- [Work item] Give back exactly the stretch of data below from the line holding "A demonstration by" through the line holding "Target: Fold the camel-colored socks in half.", both ends included, and leave the remaining lines out.
=== Begin Enclosure ===
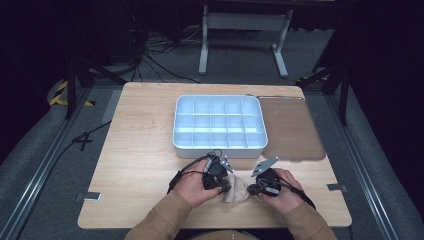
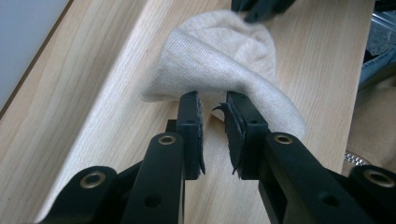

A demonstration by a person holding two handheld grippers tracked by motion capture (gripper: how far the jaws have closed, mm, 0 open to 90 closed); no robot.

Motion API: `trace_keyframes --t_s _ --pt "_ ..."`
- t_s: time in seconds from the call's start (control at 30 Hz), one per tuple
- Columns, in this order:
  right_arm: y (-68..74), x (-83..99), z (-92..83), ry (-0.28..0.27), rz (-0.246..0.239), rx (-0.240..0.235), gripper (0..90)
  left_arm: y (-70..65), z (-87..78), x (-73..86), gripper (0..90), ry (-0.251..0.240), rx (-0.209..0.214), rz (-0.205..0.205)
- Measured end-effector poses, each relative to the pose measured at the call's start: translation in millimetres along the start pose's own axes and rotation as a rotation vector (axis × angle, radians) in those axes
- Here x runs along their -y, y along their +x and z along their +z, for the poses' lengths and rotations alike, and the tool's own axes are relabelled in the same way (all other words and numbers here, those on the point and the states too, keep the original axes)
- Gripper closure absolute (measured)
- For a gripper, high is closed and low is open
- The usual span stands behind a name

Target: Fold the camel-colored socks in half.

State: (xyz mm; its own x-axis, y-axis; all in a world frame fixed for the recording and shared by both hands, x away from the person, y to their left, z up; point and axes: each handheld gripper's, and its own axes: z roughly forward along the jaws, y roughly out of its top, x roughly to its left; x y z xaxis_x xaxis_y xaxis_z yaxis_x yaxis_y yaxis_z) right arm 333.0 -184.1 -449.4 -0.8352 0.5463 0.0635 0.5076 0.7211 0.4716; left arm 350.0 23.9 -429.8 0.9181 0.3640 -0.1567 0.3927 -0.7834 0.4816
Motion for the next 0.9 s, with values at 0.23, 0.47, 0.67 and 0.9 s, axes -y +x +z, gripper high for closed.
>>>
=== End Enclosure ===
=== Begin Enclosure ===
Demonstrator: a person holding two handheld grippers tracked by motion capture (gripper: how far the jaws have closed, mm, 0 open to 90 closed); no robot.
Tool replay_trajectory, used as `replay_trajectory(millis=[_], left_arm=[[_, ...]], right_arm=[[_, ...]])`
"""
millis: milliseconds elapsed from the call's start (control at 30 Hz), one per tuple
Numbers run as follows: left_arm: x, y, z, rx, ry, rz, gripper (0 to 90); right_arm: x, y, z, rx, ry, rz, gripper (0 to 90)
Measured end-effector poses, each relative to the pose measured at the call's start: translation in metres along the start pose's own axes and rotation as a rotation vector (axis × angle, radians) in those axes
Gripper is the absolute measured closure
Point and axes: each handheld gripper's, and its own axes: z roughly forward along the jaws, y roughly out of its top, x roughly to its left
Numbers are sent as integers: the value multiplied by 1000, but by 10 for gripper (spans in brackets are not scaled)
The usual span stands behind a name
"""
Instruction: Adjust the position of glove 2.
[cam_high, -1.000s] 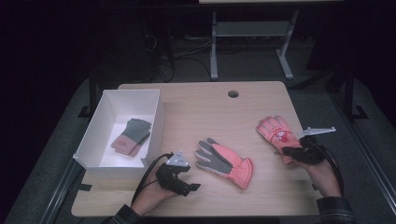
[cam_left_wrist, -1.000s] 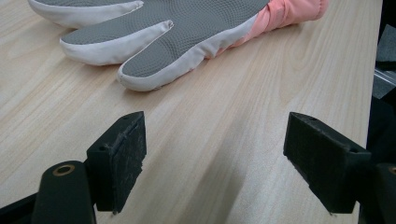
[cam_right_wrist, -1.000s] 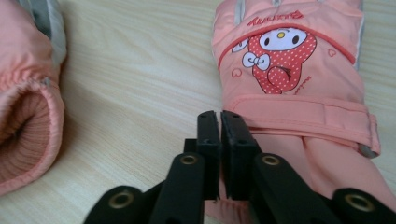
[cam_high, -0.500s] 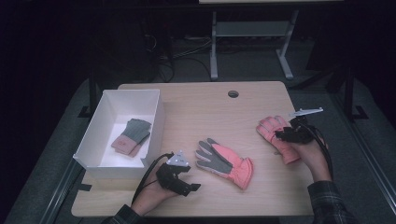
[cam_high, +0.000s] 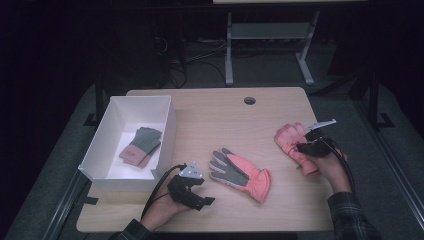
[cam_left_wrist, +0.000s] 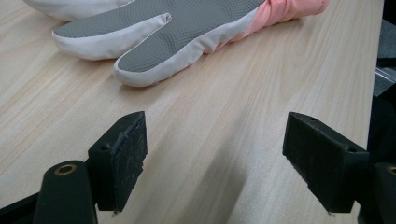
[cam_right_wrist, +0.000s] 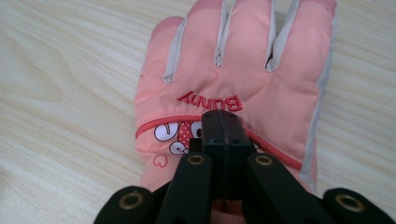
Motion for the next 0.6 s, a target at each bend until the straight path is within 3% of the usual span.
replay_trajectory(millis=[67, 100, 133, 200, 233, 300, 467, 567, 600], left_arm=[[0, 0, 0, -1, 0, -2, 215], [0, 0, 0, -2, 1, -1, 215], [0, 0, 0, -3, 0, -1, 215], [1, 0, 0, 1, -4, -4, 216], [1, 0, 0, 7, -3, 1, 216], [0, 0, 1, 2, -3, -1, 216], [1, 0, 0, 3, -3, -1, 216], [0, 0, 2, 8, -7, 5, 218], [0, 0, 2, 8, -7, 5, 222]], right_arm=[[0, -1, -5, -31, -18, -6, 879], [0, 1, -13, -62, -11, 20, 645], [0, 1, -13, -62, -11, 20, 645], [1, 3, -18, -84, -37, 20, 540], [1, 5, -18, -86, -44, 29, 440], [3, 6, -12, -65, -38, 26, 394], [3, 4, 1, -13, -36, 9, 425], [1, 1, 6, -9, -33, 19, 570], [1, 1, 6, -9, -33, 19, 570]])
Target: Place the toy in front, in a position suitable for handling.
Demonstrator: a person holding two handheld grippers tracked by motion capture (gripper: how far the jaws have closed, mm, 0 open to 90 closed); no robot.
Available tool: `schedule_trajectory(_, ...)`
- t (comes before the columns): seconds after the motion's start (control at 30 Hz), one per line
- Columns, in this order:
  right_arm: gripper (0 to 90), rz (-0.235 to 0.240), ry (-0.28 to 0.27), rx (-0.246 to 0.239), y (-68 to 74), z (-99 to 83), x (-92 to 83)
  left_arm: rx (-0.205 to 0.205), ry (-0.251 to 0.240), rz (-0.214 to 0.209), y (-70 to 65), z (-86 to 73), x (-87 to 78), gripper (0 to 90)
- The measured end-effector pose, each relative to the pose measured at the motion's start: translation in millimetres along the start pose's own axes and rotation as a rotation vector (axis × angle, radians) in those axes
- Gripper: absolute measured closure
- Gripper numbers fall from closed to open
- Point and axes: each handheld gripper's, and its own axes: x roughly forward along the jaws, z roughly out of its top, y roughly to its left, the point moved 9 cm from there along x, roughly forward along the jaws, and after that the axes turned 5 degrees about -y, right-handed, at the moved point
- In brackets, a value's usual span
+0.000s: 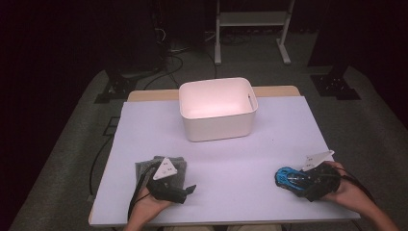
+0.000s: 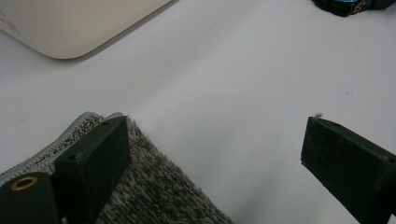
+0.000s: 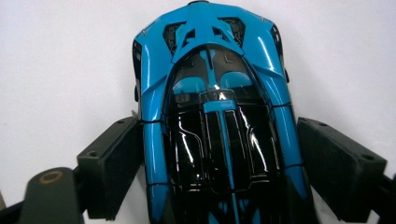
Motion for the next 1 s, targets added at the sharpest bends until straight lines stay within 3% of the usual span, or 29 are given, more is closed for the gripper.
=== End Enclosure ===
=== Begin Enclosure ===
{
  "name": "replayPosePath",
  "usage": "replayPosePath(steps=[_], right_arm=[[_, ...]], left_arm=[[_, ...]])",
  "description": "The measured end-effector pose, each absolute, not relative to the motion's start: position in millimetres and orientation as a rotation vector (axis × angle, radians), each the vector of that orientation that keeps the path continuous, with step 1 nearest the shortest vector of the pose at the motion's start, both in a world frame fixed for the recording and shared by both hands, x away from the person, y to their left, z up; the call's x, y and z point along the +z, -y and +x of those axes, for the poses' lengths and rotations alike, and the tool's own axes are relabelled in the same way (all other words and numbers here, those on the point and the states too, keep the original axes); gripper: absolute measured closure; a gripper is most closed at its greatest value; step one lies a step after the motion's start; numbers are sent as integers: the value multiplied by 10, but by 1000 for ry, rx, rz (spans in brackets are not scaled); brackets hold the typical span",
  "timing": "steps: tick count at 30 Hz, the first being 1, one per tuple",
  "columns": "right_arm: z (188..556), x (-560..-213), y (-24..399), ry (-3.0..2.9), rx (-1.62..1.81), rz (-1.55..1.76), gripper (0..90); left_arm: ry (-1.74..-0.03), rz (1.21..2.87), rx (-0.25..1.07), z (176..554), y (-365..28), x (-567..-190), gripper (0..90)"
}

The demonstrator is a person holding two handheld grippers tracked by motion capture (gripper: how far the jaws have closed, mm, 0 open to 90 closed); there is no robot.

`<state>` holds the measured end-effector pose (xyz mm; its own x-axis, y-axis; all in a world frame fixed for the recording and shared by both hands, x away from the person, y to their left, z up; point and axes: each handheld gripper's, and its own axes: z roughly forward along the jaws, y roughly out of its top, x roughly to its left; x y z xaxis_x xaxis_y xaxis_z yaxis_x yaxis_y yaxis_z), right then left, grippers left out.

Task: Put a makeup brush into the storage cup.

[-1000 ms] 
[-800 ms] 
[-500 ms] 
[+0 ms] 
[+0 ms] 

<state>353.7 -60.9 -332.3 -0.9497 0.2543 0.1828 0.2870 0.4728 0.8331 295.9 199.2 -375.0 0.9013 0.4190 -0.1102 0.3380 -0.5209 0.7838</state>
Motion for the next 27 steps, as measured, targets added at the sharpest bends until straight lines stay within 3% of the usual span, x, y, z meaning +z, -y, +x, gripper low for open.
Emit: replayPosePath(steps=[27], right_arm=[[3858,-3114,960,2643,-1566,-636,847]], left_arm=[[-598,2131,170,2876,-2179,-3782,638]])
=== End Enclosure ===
- [Written answer]
A demonstration by a person holding two handheld grippers tracked by motion capture (gripper: how far the jaws have closed, mm, 0 open to 90 closed); no robot.

Motion API: `trace_keyframes --t_s _ --pt "_ ..."`
- t_s: time in seconds from the call's start (control at 30 Hz), one per tuple
- Columns, in this order:
  right_arm: y (-68..74), x (-83..99), z (-92..83), ry (-0.28..0.27), rz (-0.246..0.239), rx (-0.240..0.235), gripper (0..90)
  left_arm: y (-70..65), z (-87..78), x (-73..86), gripper (0..90), ry (-0.251..0.240), rx (-0.209..0.214), rz (-0.205..0.205)
- Measured end-effector poses, each relative to the pose measured at the call's start: translation in millimetres along the start pose's own axes and rotation as a rotation vector (axis × angle, radians) in those axes
- Here x runs along their -y, y along their +x and z along their +z, for the poses' lengths and rotations alike, and the tool's own axes are relabelled in the same way (all other words and numbers here, those on the point and the states too, keep the original axes)
- Gripper closure absolute (measured)
- For a gripper, high is closed and low is open
- The usual span stands behind a name

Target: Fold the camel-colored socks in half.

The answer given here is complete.